* [Your objective] Show each line in the listing below that contains the word "manipulation".

= Beginning of Section =

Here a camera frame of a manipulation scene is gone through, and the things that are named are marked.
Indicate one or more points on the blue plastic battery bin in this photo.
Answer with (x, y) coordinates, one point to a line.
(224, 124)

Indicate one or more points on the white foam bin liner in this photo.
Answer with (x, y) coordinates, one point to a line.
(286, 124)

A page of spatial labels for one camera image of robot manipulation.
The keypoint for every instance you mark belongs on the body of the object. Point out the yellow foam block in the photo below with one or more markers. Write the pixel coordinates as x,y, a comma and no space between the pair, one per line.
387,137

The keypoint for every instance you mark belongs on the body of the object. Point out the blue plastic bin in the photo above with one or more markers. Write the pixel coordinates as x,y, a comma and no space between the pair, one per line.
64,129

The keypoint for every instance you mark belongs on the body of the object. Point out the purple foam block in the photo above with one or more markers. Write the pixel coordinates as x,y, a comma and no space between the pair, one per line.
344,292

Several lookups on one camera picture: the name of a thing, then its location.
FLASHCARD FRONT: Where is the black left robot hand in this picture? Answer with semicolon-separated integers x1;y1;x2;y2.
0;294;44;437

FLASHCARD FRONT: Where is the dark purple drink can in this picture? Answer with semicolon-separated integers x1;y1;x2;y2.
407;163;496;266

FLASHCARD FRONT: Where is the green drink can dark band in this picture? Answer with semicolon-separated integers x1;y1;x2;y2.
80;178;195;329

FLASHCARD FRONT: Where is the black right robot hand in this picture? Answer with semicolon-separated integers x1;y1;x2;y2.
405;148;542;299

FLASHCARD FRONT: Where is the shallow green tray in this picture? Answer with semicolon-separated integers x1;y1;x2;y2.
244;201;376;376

= End of Section =

* [Solution below]
Here a camera frame of a manipulation scene is gone through, and the things that are named are marked.
A page of spatial labels for one camera image of robot manipulation.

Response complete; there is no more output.